YOUR OBJECTIVE
Your answer should be every line with the word "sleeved", copied from the data below.

PROVIDED DATA Block Start

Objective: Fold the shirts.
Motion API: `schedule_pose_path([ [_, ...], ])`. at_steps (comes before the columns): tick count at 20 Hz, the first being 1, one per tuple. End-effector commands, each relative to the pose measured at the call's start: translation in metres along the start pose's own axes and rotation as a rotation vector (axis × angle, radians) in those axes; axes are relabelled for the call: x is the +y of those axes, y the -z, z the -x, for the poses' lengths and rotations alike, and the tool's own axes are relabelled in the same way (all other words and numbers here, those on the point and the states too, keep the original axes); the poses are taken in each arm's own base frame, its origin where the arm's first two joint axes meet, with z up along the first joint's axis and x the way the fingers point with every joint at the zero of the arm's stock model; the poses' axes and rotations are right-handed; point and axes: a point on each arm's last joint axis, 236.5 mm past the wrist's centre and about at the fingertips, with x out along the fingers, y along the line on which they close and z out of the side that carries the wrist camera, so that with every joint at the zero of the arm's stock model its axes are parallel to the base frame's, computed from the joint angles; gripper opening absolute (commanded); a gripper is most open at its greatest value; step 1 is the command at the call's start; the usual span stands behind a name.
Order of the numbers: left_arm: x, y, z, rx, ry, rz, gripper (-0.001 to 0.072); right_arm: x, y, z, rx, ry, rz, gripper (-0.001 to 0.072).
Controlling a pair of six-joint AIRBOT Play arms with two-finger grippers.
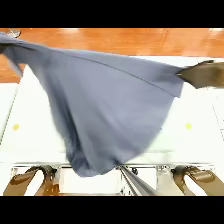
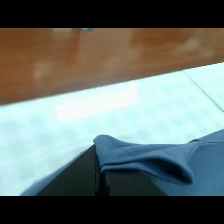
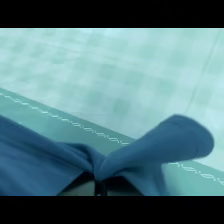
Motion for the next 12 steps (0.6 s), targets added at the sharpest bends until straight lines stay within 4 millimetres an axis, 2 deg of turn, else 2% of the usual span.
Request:
schedule_pose_path([
  [1, 0.069, 0.025, -0.073, 0.048, -0.044, 0.111, 0.0017, -0.056, -0.001, -0.103, 0.057, 0.044, -0.125, 0.0024],
  [3, 0.083, 0.051, -0.116, 0.131, -0.014, 0.162, 0.0017, -0.073, -0.013, -0.153, 0.082, 0.029, -0.183, 0.0024],
  [5, 0.088, 0.089, -0.157, 0.225, 0.016, 0.214, 0.0017, -0.087, -0.026, -0.195, 0.104, 0.014, -0.222, 0.0024],
  [6, 0.089, 0.107, -0.174, 0.27, 0.03, 0.238, 0.0017, -0.093, -0.032, -0.214, 0.114, 0.004, -0.24, 0.0024],
  [8, 0.09, 0.139, -0.199, 0.344, 0.045, 0.284, 0.004, -0.105, -0.045, -0.237, 0.111, -0.027, -0.324, 0.0026],
  [9, 0.094, 0.15, -0.206, 0.368, 0.044, 0.301, 0.0328, -0.11, -0.052, -0.239, 0.105, -0.056, -0.381, 0.0147],
  [10, 0.097, 0.159, -0.209, 0.39, 0.04, 0.336, 0.0691, -0.116, -0.058, -0.235, 0.107, -0.09, -0.425, 0.0518],
  [11, 0.102, 0.169, -0.203, 0.435, 0.035, 0.349, 0.0707, -0.124, -0.06, -0.224, 0.126, -0.106, -0.431, 0.0622],
  [12, 0.111, 0.179, -0.192, 0.494, 0.022, 0.341, 0.0706, -0.137, -0.052, -0.205, 0.172, -0.103, -0.411, 0.0622],
])
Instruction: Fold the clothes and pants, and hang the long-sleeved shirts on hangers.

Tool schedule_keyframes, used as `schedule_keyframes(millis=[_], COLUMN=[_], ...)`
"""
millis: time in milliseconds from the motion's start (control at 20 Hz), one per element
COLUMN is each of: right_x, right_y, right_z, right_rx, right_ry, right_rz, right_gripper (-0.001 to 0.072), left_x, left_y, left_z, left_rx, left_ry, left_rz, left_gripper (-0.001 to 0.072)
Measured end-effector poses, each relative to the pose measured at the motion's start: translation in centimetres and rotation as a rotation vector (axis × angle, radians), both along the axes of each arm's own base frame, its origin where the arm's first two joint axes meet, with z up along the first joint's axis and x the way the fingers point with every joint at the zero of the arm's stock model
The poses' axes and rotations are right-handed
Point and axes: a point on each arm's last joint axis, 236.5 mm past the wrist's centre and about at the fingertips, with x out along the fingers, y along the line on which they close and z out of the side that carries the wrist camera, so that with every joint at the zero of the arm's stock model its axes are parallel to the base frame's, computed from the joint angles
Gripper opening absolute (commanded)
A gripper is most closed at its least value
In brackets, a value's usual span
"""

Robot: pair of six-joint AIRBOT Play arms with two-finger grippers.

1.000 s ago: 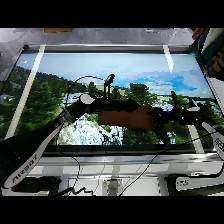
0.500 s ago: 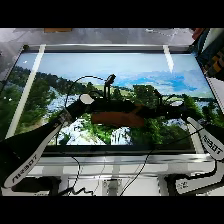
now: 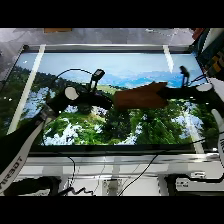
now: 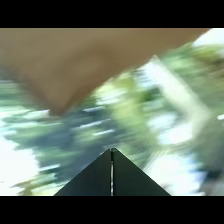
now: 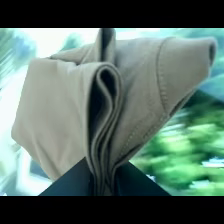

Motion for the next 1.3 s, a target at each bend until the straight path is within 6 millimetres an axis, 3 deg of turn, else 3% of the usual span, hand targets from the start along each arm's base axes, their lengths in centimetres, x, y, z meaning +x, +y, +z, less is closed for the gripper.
schedule_keyframes(millis=[150, 250, 400, 550, 700, 800, 900, 950, 1000, 1050, 1100, 1300], right_x=[-1.6, -4.2, -9.9, -17.1, -24.1, -27.2, -29.1, -29.6, -30.0, -30.3, -30.6, -31.1], right_y=[-9.9, -16.1, -23.8, -28.9, -31.7, -32.6, -33.0, -33.0, -33.2, -33.3, -33.4, -33.4], right_z=[2.0, 3.0, 3.5, 2.3, 1.0, 0.7, 0.7, 0.6, 0.7, 0.7, 0.7, 0.7], right_rx=[-0.063, -0.078, -0.074, -0.049, -0.059, -0.058, -0.03, -0.015, -0.004, -0.001, 0.002, -0.011], right_ry=[0.015, 0.042, 0.119, 0.276, 0.451, 0.522, 0.561, 0.573, 0.575, 0.58, 0.585, 0.598], right_rz=[-0.255, -0.426, -0.669, -0.925, -1.154, -1.287, -1.418, -1.464, -1.504, -1.532, -1.554, -1.558], right_gripper=[0.0017, 0.0018, 0.0017, 0.0017, 0.0018, 0.0019, 0.0047, 0.0137, 0.0347, 0.0614, 0.0694, 0.0687], left_x=[1.9, 2.9, 3.8, 4.1, 4.2, 4.3, 4.3, 4.3, 4.3, 4.3, 4.3, 4.3], left_y=[6.5, 10.2, 14.3, 16.2, 17.0, 17.2, 17.3, 17.4, 17.4, 17.4, 17.4, 17.5], left_z=[1.9, 3.9, 6.4, 7.4, 7.8, 7.9, 7.9, 7.9, 7.9, 7.9, 7.9, 7.9], left_rx=[0.266, 0.38, 0.45, 0.467, 0.474, 0.474, 0.476, 0.478, 0.477, 0.478, 0.48, 0.479], left_ry=[-0.218, -0.312, -0.372, -0.38, -0.382, -0.381, -0.381, -0.381, -0.381, -0.381, -0.381, -0.38], left_rz=[-0.005, 0.03, 0.126, 0.193, 0.222, 0.232, 0.236, 0.238, 0.239, 0.239, 0.24, 0.241], left_gripper=[0.0016, 0.0016, 0.0017, 0.0017, 0.0017, 0.0017, 0.0017, 0.0017, 0.0017, 0.0017, 0.0017, 0.0016])
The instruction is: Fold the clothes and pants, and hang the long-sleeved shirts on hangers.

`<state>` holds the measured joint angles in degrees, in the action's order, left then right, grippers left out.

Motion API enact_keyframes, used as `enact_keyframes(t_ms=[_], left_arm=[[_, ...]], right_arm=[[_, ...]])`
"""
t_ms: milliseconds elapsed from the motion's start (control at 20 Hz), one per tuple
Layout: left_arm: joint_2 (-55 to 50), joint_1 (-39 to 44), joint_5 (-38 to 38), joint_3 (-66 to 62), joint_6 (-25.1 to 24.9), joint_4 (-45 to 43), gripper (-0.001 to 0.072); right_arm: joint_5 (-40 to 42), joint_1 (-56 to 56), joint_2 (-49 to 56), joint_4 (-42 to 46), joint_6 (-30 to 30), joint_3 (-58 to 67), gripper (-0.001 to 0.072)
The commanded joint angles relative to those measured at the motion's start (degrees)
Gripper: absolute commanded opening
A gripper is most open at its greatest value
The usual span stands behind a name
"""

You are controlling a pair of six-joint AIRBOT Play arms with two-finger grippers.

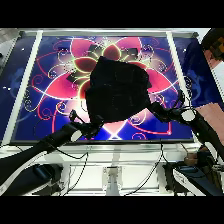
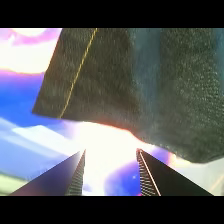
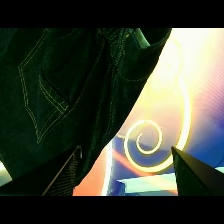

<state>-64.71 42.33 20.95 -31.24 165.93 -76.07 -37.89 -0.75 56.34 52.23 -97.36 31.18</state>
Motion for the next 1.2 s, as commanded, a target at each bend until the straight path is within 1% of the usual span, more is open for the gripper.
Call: enact_keyframes(t_ms=[0,200,250,300,450,500,550,650,750,800,850,900,1000,1150], left_arm=[[-1.9,-0.4,-5.0,0.0,7.3,-1.9,0.0341],[-4.3,-0.4,-8.6,0.0,7.3,-1.9,0.0341],[-4.5,-0.4,-9.4,0.0,7.3,-1.9,0.0341],[-4.7,-0.7,-10.1,0.0,7.3,-1.9,0.0341],[-4.7,-2.0,-10.4,0.0,7.3,-1.9,0.0341],[-4.7,-2.6,-10.6,0.0,7.3,-2.0,0.0341],[-4.7,-3.1,-10.8,0.0,7.3,-2.0,0.0341],[-4.7,-3.9,-12.3,0.0,7.2,-2.0,0.0339],[-4.7,-4.4,-13.9,0.0,7.2,-2.0,0.0337],[-4.7,-4.6,-14.4,0.0,7.2,-2.0,0.0295],[-4.7,-4.6,-14.4,0.0,7.2,-2.0,0.0148],[-4.7,-4.6,-14.4,0.0,7.2,-2.3,0.0093],[-4.7,-4.6,-14.4,0.0,7.3,-4.5,0.0095],[-4.7,-4.6,-14.5,0.0,7.3,-4.5,0.0097]], right_arm=[[0.0,0.0,0.0,-0.9,0.0,0.0,0.0636],[-2.4,0.0,0.5,-5.6,-0.1,0.0,0.0636],[-2.9,0.0,1.1,-6.5,-1.2,0.0,0.0635],[-3.0,0.0,1.9,-7.6,-2.4,0.0,0.0635],[-1.5,0.0,5.7,-10.7,-2.6,0.0,0.0619],[-0.6,0.0,7.1,-11.9,-2.6,0.0,0.0545],[0.7,0.0,8.6,-13.9,-2.6,0.0,0.0493],[2.9,0.0,11.1,-18.4,-1.4,0.0,0.0493],[3.1,0.0,13.2,-23.7,3.5,0.0,0.0493],[2.7,0.0,14.2,-25.9,5.7,0.3,0.0493],[2.8,0.0,15.0,-26.9,6.8,0.7,0.0494],[3.2,0.0,15.9,-27.4,6.9,1.4,0.0496],[5.1,0.0,17.4,-28.4,6.8,2.6,0.0499],[8.8,0.0,19.6,-30.9,6.8,4.3,0.0499]])
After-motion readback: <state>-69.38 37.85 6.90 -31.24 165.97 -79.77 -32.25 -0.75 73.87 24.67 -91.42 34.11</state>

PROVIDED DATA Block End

EXERCISE RESPONSE
Instruction: Fold the clothes and pants, and hang the long-sleeved shirts on hangers.
The instruction is: Fold the clothes and pants, and hang the long-sleeved shirts on hangers.

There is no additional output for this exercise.